But the whole scene, which had turned so ugly, was stopped in a most unexpected manner. The elder suddenly rose from his place. Alyosha, who had almost completely lost his head from fear for him and for all of them, had just time enough to support his arm. The elder stepped towards Dmitri Fyodorovich and, having come close to him, knelt before him. Alyosha thought for a moment that he had fallen from weakness, but it was something else. Kneeling in front of Dmitri Fyodorovich, the elder bowed down at his feet with a full, distinct, conscious bow, and even touched the floor with his forehead. Alyosha was so amazed that he failed to support him as he got to his feet. A weak smile barely glimmered on his lips. “Forgive me! Forgive me, all of you!” he said, bowing on all sides to his guests.

Dmitri Fyodorovich stood dumbstruck for a few moments. Bowing at his feet—what was that? Then suddenly he cried out: “Oh, God!” and, covering his face with his hands, rushed from the room. All the other guests flocked after him, forgetting in their confusion even to say good-bye or bow to their host. Only the hieromonks again came to receive his blessing.

“What’s that—bowing at his feet? Is it some sort of emblem?” Fyodor Pavlovich, who for some reason had suddenly grown quiet, tried to start a conversation, not daring, by the way, to address anyone in particular. At that moment they were just passing beyond the walls of the hermitage.

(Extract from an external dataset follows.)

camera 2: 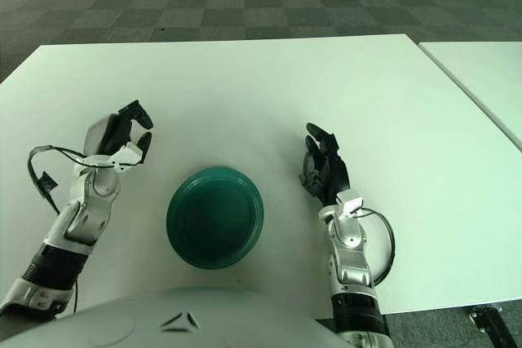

“I cannot answer for a madhouse or for madmen,” Miusov at once replied sharply, “but I can and will rid myself of your company, Fyodor Pavlovich, and that, believe me, forever. Where is that monk ... ?”

However, “that monk”—that is, the one who had invited them to dinner with the Superior—did not keep them waiting. He met the guests immediately, just as they came down the steps from the elder’s cell, as if he had been waiting for them all the time.

“Do me a favor, reverend father, convey my deepest respects to the Father Superior, and apologize for me, Miusov, personally to his reverence, that owing to the unexpected occurrence of unforeseen circumstances it is quite impossible for me to have the honor of joining him at his table, despite my most sincere wishes,” Pyotr Alexandrovich said irritably to the monk.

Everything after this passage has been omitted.